All We Can Do Is Wait(67)



“Maybe,” Alexa muttered, arms still crossed, looking sad and wary, wounded.

“I don’t know.” Skyler sighed. “I don’t know you guys. I don’t mean to butt in. It’s just, if something happens to your par—”

She caught herself, but too late. Jason and Alexa both flinched. “I’m sorry,” she stammered, “I just meant . . .”

“It’s O.K.” Jason shook his head. “It’s fine. You’re right.” He looked at his sister, who wasn’t meeting his gaze. “I’m sorry,” he said. “Alexa, I’m sorry. I’m sorry I didn’t tell you. I’m sorry I shut down after. I just . . . I didn’t know how to be in my head. So I ran from . . . all of it, I guess.”

Alexa ran a hand through her hair. Let out a deep breath. “I mean, I can’t imagine what that must have felt like for you. I just wish . . .” She fell silent.

Jason nodded. “Yeah. Me too.”

Skyler was sure she was intruding now and was about to excuse herself, but then she felt a tap on her shoulder and turned around. There was Dr. Lobel, her gray hair spiking off in different directions.

“Ms. Vong?” she asked. Skyler felt a sudden surge of fear. What if something had happened, what if they’d been wrong earlier, what if Kate wasn’t O.K.?

But Dr. Lobel put a hand on Skyler’s arm and gave it a squeeze. “Your sister is awake,” she said. “She asked for you.” Skyler’s heart lifted back up. “Normally we wouldn’t do this, but would you like to go back and see her before we have to prep her for surgery?”

Skyler looked to Jason and Alexa, who both gave her small, encouraging smiles. She waved to them, not sure if it was goodbye or what, and followed Dr. Lobel through the swinging doors and into the hallways of the hospital.

She felt strangely scared. What if things with Kate were different? They were both altered now, weren’t they? What if they couldn’t connect with one another anymore? What if they had nothing to say? Skyler thought about her grandparents, so far away, probably panicking, trying to get back to Boston as quickly as they could. Even though Skyler had told them to stay put, she couldn’t wait for them to get there, for her little family to be back together. For everyone to be in the house again, same as it had been for years.

She thought about her mother, wondered where she might be at that moment. Skyler wondered if maybe her mother had felt something, when Kate was in the accident. People said that parents have an extra sense like that. Maybe Lucy had been in the middle of some desert in California, or on a rocky, lonely beach, and had felt a sudden stab of panic and dread and had missed her daughters just then. Had worried about them. But maybe it didn’t matter, either way. Maybe what Skyler had, what she and Kate had, was enough.

Dr. Lobel guided Skyler around a corner and into a small room. “Kate,” she said, “you have a visitor.” Skyler walked in and saw her sister, bruised and bandaged and surrounded by beeping machines. She had so long to go before she was better. Still, as she walked in, she saw that Kate was smiling, looking happy and relieved to see Skyler, to see someone she could count on. To see her sister, crying and scared and grateful all at the same time, there in the room with her, ready to help her through.





Chapter Eighteen


    Jason



JASON WATCHED SKYLER leave with the doctor and felt a prickliness, the knowledge that he and Alexa were now alone, and that he’d have to face her again, would have to live with all of his secrets out in the open, the ones he’d held so long and so bitterly. So intensely.
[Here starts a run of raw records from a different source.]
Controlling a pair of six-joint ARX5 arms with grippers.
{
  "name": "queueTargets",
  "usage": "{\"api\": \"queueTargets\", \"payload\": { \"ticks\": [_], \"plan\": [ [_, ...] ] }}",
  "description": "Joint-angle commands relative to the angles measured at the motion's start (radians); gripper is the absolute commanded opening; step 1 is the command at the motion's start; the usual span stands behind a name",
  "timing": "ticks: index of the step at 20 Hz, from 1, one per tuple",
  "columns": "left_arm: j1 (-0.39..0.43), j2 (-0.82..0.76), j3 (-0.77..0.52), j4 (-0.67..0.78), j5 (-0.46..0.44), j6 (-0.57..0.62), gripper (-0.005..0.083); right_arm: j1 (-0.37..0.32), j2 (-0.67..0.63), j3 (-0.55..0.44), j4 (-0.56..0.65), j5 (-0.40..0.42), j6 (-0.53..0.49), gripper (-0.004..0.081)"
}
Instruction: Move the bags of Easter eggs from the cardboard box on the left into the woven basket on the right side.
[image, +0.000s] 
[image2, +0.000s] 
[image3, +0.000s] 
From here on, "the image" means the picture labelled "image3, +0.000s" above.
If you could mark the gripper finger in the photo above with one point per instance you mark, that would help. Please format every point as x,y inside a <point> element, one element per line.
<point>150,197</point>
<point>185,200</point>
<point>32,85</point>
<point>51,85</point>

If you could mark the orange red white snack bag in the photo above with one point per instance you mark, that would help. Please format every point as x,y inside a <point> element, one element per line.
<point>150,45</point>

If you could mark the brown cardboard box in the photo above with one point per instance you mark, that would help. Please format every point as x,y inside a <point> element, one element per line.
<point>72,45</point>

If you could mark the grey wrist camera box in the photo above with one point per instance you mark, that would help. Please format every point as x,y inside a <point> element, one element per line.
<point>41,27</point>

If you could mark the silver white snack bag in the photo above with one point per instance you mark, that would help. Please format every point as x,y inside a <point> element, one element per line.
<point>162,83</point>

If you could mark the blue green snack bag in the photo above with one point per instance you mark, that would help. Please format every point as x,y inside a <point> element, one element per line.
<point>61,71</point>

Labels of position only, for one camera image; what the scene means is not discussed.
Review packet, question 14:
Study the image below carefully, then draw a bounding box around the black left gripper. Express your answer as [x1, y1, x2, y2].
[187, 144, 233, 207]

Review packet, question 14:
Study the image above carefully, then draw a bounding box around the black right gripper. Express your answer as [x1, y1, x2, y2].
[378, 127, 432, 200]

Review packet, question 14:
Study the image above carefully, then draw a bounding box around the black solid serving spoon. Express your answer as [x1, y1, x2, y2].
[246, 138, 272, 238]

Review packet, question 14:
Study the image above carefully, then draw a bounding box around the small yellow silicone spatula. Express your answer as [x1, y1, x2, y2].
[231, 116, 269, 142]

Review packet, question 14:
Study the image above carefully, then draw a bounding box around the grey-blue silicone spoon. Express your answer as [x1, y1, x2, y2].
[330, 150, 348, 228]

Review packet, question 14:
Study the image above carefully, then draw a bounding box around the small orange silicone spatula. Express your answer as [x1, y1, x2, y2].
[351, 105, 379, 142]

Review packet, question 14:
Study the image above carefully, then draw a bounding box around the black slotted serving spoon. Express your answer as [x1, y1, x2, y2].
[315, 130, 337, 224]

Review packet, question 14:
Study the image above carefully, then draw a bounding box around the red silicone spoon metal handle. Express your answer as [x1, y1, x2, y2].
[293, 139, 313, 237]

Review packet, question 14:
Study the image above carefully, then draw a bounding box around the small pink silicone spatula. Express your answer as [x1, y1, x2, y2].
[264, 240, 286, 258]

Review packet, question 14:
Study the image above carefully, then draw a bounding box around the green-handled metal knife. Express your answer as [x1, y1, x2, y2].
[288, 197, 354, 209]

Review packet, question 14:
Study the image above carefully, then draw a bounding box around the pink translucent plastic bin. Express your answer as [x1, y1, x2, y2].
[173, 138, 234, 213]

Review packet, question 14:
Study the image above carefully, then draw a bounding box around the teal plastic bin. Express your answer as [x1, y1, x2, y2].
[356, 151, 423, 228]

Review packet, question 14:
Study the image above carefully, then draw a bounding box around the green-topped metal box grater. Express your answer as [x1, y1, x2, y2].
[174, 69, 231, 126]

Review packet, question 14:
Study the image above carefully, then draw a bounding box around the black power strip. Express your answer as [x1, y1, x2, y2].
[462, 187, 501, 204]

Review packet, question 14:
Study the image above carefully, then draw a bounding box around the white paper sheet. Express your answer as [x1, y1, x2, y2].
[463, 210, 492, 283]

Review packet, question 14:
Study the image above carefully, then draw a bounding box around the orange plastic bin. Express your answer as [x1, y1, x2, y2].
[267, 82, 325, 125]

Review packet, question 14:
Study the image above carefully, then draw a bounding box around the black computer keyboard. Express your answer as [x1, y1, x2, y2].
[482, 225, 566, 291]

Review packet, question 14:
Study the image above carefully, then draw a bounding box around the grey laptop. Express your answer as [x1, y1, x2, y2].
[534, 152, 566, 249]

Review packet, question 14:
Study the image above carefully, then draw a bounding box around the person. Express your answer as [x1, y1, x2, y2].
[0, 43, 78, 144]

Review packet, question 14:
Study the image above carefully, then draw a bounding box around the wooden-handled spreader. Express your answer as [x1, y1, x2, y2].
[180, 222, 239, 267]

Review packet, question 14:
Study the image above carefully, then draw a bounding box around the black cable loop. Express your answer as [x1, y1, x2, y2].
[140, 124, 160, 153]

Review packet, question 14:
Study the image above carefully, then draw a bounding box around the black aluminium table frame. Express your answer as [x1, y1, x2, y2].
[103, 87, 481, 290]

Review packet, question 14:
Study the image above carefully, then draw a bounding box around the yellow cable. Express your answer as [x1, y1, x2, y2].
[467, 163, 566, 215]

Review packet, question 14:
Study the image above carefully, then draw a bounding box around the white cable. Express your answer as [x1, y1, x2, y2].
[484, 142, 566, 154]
Ambulances were arriving more slowly now, the local anchors on the TV saying that most of the injured victims had been removed from the scene and were at or were on their way to area hospitals. Investigations were under way, the mayor promising that a cause would be determined and if there were parties responsible—he kept saying “negligence”—they would be brought to justice. But still no word on Jason’s parents, if they were just bodies in the rubble or if they were on their way, injured but alive. He and Alexa were among the few people left, waiting for news, for closure, for some bloom of hope.

He looked at Alexa, her eyes still fixed on the door where Skyler had disappeared. She had a lot to think about, he figured. A lot to process. He had hoped he would feel lighter after he told his sister everything, but the space between them only felt heavier, more charged with hurt and confusion. Maybe he had made everything worse, as he always seemed to do, eventually. He and Alexa hadn’t said a word since Skyler left, Alexa staring at the door like she was trying to see through it to something else, Jason watching his sister and trying to figure out what she might do next.

Jason never would have guessed that Alexa would turn to him, her voice even and familiar, and ask, “Do you have any cigarettes?”

Jason blinked at her, not sure he’d heard her right. “Any what?”

“I know you smoke sometimes. Do you have any?”

“I—you don’t smoke.”

“You don’t know everything about me. Sometimes I do.”

“Oh. Well . . . Um, I don’t. Morgan had one of those e-cigarette things. But she’s . . . I don’t know where she went.”

“Maybe she’s outside. Let’s go outside.”